§ INSTRUCTIONS FOR THE TASK: Word for word, output the data, with none of its pictures.

-- Opening Marker --

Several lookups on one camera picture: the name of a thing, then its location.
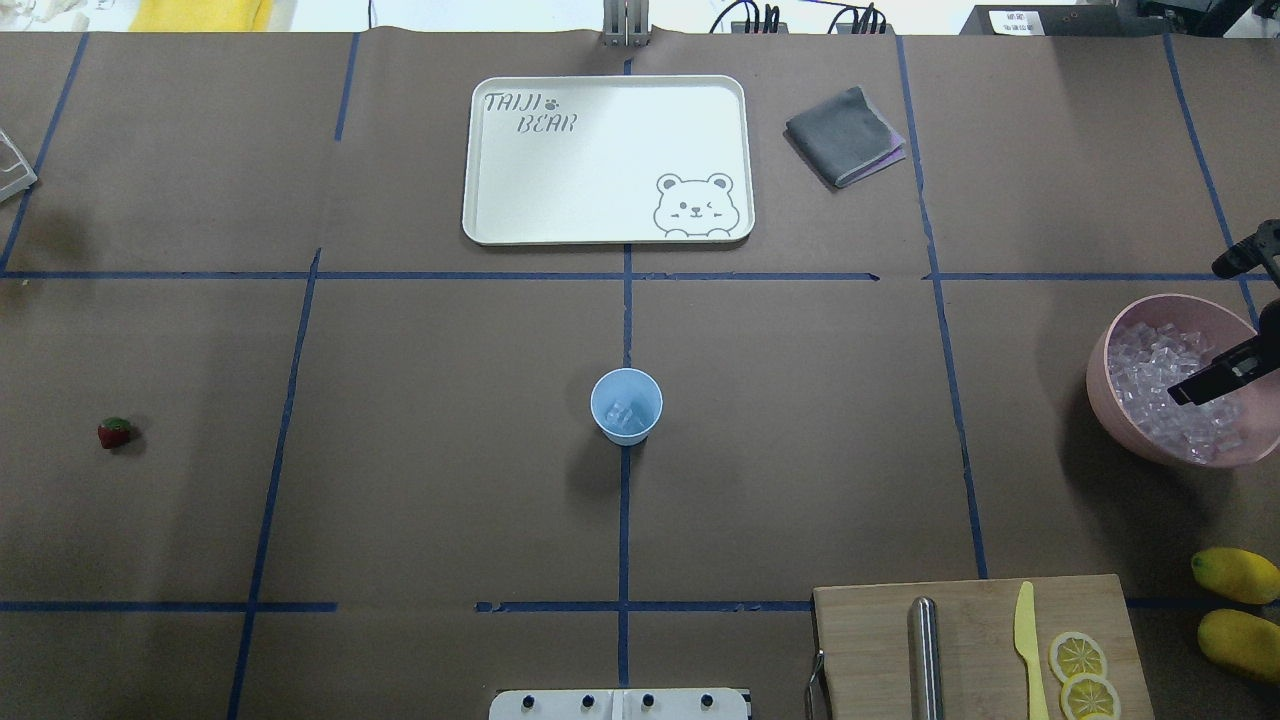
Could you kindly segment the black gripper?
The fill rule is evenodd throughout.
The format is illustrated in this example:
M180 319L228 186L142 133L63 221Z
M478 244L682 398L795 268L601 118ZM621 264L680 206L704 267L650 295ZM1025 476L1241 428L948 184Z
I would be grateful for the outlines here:
M1231 279L1262 268L1279 287L1279 220L1260 224L1254 236L1235 242L1212 261L1212 273ZM1279 368L1279 300L1260 314L1260 340L1242 342L1219 356L1208 366L1170 386L1169 396L1181 406L1208 404L1276 372Z

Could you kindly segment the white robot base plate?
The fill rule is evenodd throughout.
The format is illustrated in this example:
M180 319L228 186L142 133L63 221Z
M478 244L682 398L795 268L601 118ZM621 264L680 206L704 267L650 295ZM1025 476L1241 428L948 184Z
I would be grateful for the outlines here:
M502 691L489 719L751 719L748 691L590 688Z

-- Closing Marker --

§ SOLUTION TO THIS TASK:
Several lookups on one camera picture: the name of a thing, then its location.
Could you kindly segment the black gripper?
The fill rule is evenodd throughout.
The format is illustrated in this example:
M180 319L228 186L142 133L63 221Z
M478 244L682 398L795 268L601 118ZM621 264L680 206L704 267L650 295ZM1025 476L1241 428L948 184Z
I would be grateful for the outlines here:
M1231 279L1262 268L1279 287L1279 220L1260 224L1254 236L1235 242L1212 261L1212 273ZM1279 368L1279 300L1260 314L1260 340L1242 342L1219 356L1208 366L1170 386L1169 396L1181 406L1208 404L1276 372Z

Could you kindly segment the white robot base plate?
The fill rule is evenodd throughout.
The format is illustrated in this example:
M180 319L228 186L142 133L63 221Z
M478 244L682 398L795 268L601 118ZM621 264L680 206L704 267L650 295ZM1025 476L1241 428L948 184Z
I would be grateful for the outlines here:
M502 691L489 719L751 719L748 691L590 688Z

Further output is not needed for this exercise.